Tendo sido implementado justamente nesses moldes, o Programa Mais Educação e suas estratégias – ampliação do tempo de permanência discente vinculada à ampliação das funções da escola e dos docentes, visão de educação integral que legitima desigualdades e prepara as crianças para adaptar-se à sociedade neoliberal, modelo de gestão empresarial para a escola, terceirização do trabalho docente pela contratação de voluntários ou educadores genéricos, desinvestimentos em formação de professores e ampliações prediais, gerando oportunidades de lucro para organizações não governamentais que venham a instaurar parcerias com as escolas – tudo isso configura um quadro de duplo enfraquecimento: da escola pública, que passa a depender quase que exclusivamente dos esforços da equipe docente, da competência da gestão escolar ou dos municípios para a obtenção de algum êxito, e de docentes, alienados dos saberes relativos à preparação do currículo e das aulas, da escolha das formas de avaliação e dos modos de conduzir e organizar seu trabalho.
Trabaho esse que, por sua vez, é levado a termo em condições de precariedade e agraciado com auxílio pecuniário proveniente de um financiamento governamental que está condicionado à observância de diretrizes alinhadas aos interesses dos grandes grupos financeiros (SPÍNDOLA, 2015).
Em síntese, pode-se dizer que a política de Educação em Tempo Integral, como qualquer outra política pública no contexto atual, tem sido usada para reafirmar ou reproduzir os princípios básicos do Neoliberalismo. Neste sentido, a partir da concepção de um "Estado mínimo" (ANDERSON, 1995), o neoliberalismo tem visado à supressão ou minimização de direitos sociais, num processo progressivo de privatizações e de atribuição de suas responsabilidades à sociedade civil, envolvendo também profundas transformações no mundo do trabalho, inclusive na área educacional, ao criar regimes e contratos de trabalho mais flexíveis, bem como num sistema em que a Educação é predominantemente vista como mercadoria.

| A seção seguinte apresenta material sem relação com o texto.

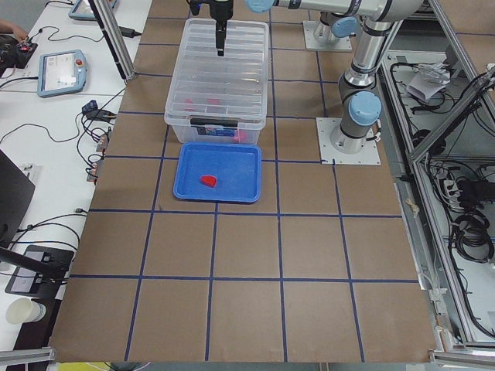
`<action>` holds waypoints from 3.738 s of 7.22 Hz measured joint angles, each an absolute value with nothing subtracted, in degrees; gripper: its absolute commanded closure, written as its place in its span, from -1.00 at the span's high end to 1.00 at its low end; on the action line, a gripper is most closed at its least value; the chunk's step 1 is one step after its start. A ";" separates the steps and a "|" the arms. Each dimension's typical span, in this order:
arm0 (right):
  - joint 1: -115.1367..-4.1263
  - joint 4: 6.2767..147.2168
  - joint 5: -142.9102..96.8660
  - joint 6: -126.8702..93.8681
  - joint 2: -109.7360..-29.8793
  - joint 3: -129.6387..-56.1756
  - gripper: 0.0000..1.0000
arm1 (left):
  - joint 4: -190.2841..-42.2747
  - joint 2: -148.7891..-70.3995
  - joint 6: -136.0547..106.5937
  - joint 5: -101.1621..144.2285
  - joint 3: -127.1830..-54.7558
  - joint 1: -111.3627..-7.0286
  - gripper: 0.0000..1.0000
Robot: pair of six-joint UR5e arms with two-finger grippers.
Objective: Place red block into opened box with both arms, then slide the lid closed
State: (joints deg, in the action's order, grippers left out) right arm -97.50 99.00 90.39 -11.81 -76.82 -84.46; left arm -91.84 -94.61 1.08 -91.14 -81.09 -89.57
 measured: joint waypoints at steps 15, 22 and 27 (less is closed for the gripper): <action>-92.33 103.77 100.24 -10.44 -74.52 -91.06 1.00 | -92.23 -94.87 19.00 -92.51 -84.11 -77.03 1.00; -85.42 103.71 100.24 -7.77 -74.64 -90.71 1.00 | -69.94 -104.46 55.44 -86.02 -95.38 -55.53 1.00; -80.31 103.78 100.23 -3.72 -74.78 -90.51 1.00 | -58.65 -115.10 56.22 -85.86 -97.45 -54.29 1.00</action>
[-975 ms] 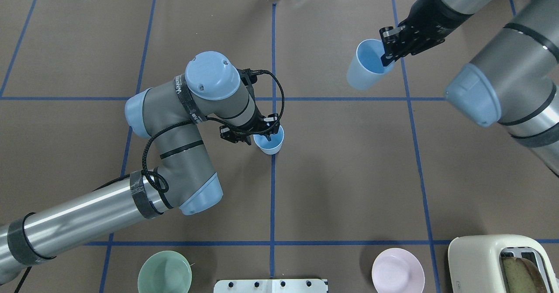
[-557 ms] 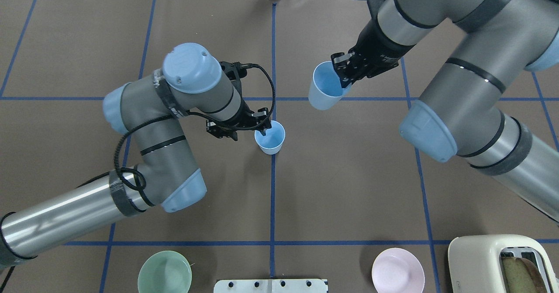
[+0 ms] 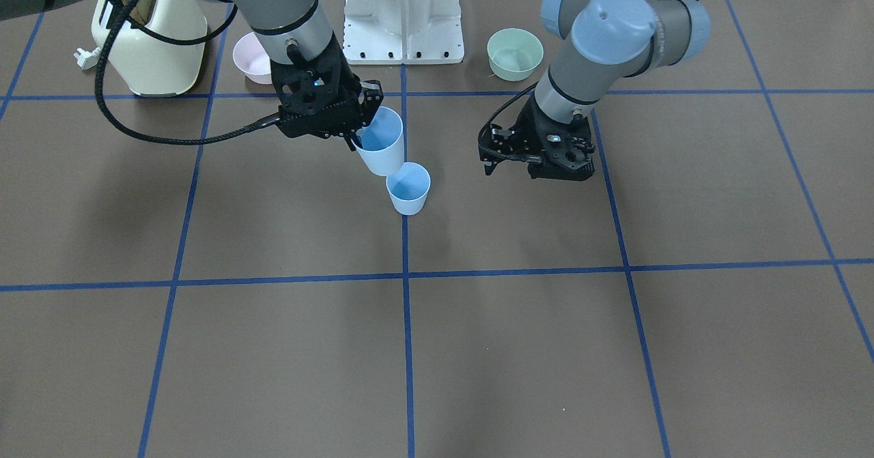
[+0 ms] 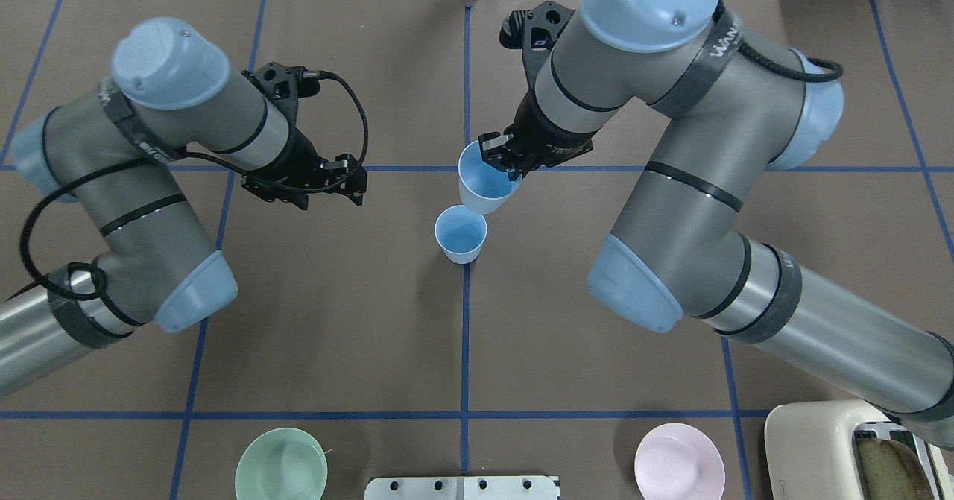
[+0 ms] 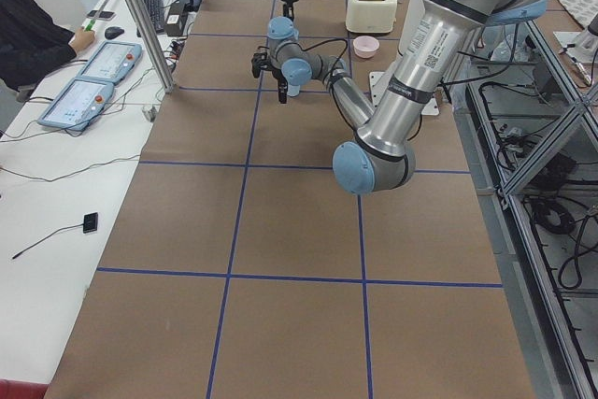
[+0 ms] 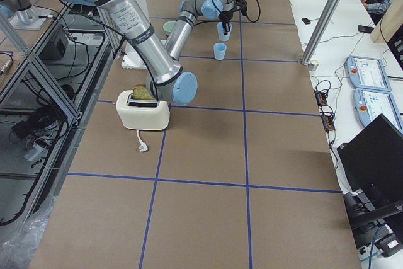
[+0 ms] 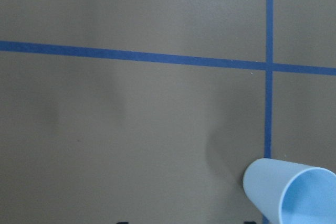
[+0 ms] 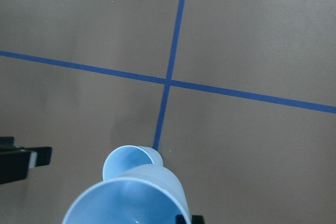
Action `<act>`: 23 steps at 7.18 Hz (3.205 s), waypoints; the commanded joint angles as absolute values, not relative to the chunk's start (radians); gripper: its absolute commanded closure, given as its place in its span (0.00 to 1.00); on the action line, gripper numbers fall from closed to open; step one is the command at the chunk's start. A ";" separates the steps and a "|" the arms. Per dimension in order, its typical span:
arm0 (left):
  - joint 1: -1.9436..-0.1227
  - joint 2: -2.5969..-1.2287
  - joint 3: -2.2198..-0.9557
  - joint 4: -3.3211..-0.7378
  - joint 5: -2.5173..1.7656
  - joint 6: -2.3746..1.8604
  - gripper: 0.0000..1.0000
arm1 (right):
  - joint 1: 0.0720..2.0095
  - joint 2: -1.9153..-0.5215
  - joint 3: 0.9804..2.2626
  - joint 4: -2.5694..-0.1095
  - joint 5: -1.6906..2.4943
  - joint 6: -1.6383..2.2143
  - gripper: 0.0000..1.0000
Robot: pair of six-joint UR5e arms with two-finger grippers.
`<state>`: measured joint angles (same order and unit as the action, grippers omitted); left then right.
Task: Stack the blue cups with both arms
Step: 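Lower the right gripper's cup into the standing cup while the left gripper withdraws, then open the right gripper to release the nested cup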
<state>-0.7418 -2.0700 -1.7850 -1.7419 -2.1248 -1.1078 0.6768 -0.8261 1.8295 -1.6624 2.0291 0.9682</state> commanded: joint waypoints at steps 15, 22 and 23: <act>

De uma forma geral, concordamos com Cavaliere (2007) ao afirmar que a ampliação do tempo na escola só se justifica como possibilidade de proporcionar, para crianças e docentes, transformações nas experiências escolares, no sentido de aprofundar certos aspectos da vida na escola; uma escola na qual as mais corriqueiras atividades, como alimentar-se ou fazer uma leitura na biblioteca, sejam potencializadas e adquiram uma dimensão educativa, contribuindo para aprofundar conhecimentos, a criticidade e vivências democráticas.